In a ground-breaking study led by Dr Alex Li at UCL Computer Science, a team of scientists from the UK and Switzerland has unveiled the key to effective motor learning in robots.

Silver quadruped robot on UCL campus

Their paper, published in Nature Machine Intelligence, examines robot locomotion and sensory feedback, identifying the specific information robots really need in order to learn how to walk and run effectively.  

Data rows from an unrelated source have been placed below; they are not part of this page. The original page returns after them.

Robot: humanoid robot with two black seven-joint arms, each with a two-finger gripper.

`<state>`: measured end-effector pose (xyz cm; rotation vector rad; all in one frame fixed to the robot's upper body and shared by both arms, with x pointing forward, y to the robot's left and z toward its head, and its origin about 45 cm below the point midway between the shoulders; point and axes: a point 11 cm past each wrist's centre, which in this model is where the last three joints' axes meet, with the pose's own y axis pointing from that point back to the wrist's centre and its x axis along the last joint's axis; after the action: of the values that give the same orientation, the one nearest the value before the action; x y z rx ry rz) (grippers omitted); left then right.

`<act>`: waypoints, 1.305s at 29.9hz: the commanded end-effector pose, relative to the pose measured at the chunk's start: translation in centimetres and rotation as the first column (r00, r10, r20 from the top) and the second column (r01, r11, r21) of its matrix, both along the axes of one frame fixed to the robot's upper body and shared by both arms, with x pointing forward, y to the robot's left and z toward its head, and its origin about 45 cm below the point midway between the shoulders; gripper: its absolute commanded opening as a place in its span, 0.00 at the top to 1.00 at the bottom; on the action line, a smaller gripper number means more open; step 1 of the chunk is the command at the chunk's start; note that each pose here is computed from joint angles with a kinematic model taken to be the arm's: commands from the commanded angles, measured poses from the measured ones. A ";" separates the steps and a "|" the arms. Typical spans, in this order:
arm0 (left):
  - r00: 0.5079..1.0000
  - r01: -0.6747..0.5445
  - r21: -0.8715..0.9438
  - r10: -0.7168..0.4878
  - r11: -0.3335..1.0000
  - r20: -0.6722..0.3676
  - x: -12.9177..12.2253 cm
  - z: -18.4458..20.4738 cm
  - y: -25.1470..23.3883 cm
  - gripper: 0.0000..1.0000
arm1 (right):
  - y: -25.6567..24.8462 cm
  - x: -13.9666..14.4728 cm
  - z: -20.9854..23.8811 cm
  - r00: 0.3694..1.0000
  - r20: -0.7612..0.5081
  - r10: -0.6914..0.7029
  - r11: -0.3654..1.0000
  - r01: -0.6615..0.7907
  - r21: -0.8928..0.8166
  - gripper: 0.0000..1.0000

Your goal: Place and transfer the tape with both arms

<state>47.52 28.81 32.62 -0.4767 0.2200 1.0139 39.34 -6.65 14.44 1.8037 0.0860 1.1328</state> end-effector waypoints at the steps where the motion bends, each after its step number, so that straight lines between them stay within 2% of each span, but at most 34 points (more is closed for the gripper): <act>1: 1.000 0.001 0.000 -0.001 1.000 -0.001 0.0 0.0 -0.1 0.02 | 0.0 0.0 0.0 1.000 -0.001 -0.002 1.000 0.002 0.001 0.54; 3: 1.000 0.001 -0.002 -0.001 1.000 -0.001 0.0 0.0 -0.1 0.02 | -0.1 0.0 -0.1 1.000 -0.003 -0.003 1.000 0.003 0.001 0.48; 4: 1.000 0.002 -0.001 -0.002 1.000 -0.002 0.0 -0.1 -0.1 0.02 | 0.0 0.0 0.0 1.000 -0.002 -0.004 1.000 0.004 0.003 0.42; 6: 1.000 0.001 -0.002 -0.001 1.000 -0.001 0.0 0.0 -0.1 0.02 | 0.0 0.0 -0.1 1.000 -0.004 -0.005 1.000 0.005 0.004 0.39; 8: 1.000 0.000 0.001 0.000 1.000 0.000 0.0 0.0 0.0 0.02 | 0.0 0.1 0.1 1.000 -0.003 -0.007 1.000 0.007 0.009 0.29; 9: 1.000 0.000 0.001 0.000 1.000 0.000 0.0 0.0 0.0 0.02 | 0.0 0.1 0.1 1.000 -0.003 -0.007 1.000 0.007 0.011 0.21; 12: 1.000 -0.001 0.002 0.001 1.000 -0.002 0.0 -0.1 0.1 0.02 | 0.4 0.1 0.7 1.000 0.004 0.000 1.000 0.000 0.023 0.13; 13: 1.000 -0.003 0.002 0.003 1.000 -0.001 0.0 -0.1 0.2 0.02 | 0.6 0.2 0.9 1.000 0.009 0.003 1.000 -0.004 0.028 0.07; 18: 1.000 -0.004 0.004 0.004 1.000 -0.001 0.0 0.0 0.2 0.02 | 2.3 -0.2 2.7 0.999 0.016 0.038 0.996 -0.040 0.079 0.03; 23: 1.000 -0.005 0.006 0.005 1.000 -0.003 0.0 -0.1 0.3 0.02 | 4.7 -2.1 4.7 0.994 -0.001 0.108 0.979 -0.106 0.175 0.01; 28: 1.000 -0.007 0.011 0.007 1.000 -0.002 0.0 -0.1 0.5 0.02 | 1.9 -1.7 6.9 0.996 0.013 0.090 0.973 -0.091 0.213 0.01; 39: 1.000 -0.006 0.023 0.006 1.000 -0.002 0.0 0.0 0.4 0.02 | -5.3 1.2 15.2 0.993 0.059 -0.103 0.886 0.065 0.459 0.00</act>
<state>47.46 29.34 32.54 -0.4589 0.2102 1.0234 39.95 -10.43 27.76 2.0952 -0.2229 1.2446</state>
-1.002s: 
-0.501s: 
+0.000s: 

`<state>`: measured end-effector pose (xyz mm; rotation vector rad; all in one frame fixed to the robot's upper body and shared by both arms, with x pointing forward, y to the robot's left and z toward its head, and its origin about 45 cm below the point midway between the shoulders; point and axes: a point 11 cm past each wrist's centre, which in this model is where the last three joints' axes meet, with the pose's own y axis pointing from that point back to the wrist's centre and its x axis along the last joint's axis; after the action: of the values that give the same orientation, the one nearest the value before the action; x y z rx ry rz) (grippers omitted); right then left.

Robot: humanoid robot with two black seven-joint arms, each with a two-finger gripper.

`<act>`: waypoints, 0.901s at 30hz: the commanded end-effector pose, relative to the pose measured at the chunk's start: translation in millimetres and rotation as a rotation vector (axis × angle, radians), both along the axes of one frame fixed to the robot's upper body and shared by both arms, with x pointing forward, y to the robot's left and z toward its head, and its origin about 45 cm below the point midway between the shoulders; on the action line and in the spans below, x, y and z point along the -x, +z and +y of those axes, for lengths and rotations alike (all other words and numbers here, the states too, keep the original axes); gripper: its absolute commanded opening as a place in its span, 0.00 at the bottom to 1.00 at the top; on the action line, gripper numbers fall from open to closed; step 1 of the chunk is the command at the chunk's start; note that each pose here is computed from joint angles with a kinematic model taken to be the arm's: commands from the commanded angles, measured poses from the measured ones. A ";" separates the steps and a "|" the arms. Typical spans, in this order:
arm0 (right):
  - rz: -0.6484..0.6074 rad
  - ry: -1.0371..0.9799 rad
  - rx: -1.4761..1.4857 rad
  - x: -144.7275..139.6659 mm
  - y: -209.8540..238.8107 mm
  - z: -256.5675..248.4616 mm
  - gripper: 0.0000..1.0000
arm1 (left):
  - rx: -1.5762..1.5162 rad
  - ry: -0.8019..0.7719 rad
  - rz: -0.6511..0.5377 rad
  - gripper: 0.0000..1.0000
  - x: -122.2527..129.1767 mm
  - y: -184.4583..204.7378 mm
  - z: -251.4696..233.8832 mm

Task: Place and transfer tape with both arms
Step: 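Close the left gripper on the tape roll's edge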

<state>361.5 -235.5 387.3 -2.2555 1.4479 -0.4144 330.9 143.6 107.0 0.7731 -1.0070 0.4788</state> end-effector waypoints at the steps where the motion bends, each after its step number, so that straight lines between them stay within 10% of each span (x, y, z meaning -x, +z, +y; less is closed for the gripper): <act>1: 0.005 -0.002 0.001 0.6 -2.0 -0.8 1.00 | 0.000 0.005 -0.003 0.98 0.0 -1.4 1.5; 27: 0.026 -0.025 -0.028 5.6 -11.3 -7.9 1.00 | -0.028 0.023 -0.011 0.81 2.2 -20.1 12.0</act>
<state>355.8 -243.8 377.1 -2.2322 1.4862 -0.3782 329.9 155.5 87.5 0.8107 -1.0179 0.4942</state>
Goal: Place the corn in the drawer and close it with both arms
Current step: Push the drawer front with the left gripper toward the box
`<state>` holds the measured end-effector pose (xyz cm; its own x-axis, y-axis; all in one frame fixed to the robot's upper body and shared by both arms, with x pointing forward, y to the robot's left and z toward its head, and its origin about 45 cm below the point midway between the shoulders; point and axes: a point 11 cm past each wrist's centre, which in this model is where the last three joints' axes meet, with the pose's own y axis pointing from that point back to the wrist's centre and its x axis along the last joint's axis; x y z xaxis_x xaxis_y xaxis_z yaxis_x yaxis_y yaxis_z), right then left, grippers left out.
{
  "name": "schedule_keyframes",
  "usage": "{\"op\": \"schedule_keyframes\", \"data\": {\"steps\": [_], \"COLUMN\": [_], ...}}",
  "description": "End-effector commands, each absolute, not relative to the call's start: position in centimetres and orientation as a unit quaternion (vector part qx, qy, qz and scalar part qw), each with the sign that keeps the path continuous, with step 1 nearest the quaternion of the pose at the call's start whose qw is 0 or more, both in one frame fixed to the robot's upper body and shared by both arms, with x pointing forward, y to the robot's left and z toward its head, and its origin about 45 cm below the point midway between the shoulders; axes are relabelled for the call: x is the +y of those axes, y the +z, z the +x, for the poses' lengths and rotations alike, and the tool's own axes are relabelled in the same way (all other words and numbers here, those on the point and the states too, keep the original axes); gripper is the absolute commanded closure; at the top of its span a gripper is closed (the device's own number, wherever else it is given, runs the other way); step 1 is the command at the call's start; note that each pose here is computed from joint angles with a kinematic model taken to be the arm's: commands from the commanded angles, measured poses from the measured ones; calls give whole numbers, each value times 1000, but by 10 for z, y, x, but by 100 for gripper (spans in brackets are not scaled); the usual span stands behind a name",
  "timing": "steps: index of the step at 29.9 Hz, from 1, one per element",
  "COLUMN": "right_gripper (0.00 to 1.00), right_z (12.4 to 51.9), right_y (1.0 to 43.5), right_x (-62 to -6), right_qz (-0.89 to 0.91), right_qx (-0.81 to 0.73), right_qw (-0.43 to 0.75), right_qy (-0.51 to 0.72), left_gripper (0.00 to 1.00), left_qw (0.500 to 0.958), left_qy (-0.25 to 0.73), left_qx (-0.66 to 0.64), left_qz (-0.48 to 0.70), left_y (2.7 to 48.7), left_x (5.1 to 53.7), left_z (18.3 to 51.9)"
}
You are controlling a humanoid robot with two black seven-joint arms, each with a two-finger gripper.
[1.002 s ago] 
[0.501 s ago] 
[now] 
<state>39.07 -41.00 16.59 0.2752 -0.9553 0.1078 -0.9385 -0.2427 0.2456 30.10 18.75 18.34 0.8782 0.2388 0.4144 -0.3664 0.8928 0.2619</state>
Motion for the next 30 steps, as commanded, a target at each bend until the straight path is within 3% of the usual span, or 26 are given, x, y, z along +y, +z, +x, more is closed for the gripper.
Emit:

Traditionally, teaching robots intricate movements has been a challenge due to the overwhelming amount of data required. However, this new study pinpoints the specific information necessary for robots to master motor skills, paving the way for faster and smarter robot learning.  

The research’s core innovation used deep reinforcement learning (DRL) to systematically evaluate the importance of various sensory feedback signals for motor skill acquisition.  

By concentrating on fundamental feedback, the team empowered a simulated quadruped robot to master various complex locomotion skills. Astonishingly, this robot, armed only with pivotal sensory feedback, rivalled the performance of its counterparts equipped with extensive sensory data. This groundbreaking revelation challenges conventional wisdom and opens new possibilities for future robot motor learning. 

Nature Machine Intelligence front cover robots

This discovery stands to accelerate AI research, streamlining the process of learning motion skills for robots by providing them with precisely the right amount of information. This underpins a wide range of real-world applications, and applies to legged robots like quadrupeds and humanoids, as well as other autonomous systems. From industrial robots in manufacturing plants to medical robots in surgeries, optimising sensory input can make robots more efficient, cost-effective, and capable of undertaking new tasks and adapt to changing environments. 

Lead Researcher, Dr Alex Li, said: “As we unveil the mysteries of robot learning, our research sheds light on the fundamental building blocks of machine learning for robots. Our work helps robots acquire vital skills with minimal sensory input.  

Additionally, we provide biologists with a computational tool to study crucial states in simulated animals when ethical constraints prevent the study of real animals. Truly, this work is transforming our understanding of sensorimotor learning in both robotics and biology.”